## Activity
Could you filter the data below down to the lines that hold the word "black"?

## Source material
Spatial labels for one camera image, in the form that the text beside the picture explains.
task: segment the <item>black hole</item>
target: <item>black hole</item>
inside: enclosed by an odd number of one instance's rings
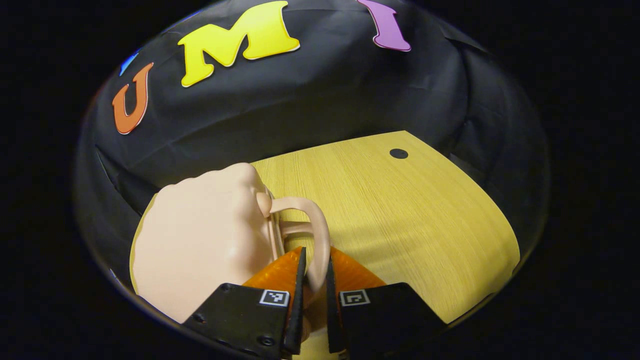
[[[396,159],[406,159],[409,156],[409,153],[402,149],[391,149],[389,154]]]
[[[193,314],[191,315],[191,318],[199,323],[207,323],[207,320],[204,320],[204,316],[202,316],[201,314]]]
[[[275,340],[266,335],[258,337],[258,342],[266,347],[272,347],[273,345],[276,345]]]

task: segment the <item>light wood surface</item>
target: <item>light wood surface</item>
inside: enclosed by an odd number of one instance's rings
[[[391,149],[408,152],[405,159]],[[283,154],[252,164],[275,197],[316,202],[333,246],[387,284],[407,282],[446,323],[499,290],[520,259],[508,221],[491,198],[447,158],[406,131]],[[282,220],[306,221],[295,210]],[[312,238],[297,237],[287,251]],[[300,359],[327,351],[324,298],[307,311],[314,333]]]

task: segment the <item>letter m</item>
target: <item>letter m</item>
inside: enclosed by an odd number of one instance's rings
[[[185,75],[182,86],[189,87],[213,74],[213,65],[204,62],[204,53],[229,67],[236,61],[240,44],[248,37],[243,52],[248,60],[297,50],[300,41],[289,36],[282,19],[287,1],[272,1],[245,11],[230,30],[212,24],[202,26],[180,39],[184,45]]]

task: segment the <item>mug handle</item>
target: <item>mug handle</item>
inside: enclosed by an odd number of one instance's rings
[[[314,230],[313,228],[311,228],[311,223],[308,221],[281,221],[280,233],[282,234],[282,238],[284,239],[291,234],[313,234]]]
[[[271,201],[271,214],[282,210],[296,209],[304,212],[311,222],[311,232],[314,235],[314,257],[308,266],[307,279],[309,287],[316,293],[326,278],[329,267],[329,255],[331,254],[331,238],[329,237],[329,227],[320,207],[313,201],[304,197],[281,197]],[[308,231],[307,224],[300,224],[299,229],[291,229],[289,233]]]

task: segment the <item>purple letter i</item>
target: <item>purple letter i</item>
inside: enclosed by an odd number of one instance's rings
[[[369,9],[373,22],[376,24],[378,34],[373,37],[373,42],[376,45],[393,50],[411,50],[411,45],[404,41],[404,38],[402,37],[400,27],[394,17],[394,14],[396,13],[395,10],[388,6],[376,3],[375,1],[358,0],[358,2]]]

## Output of the task
task: segment the <item>black hole</item>
target: <item>black hole</item>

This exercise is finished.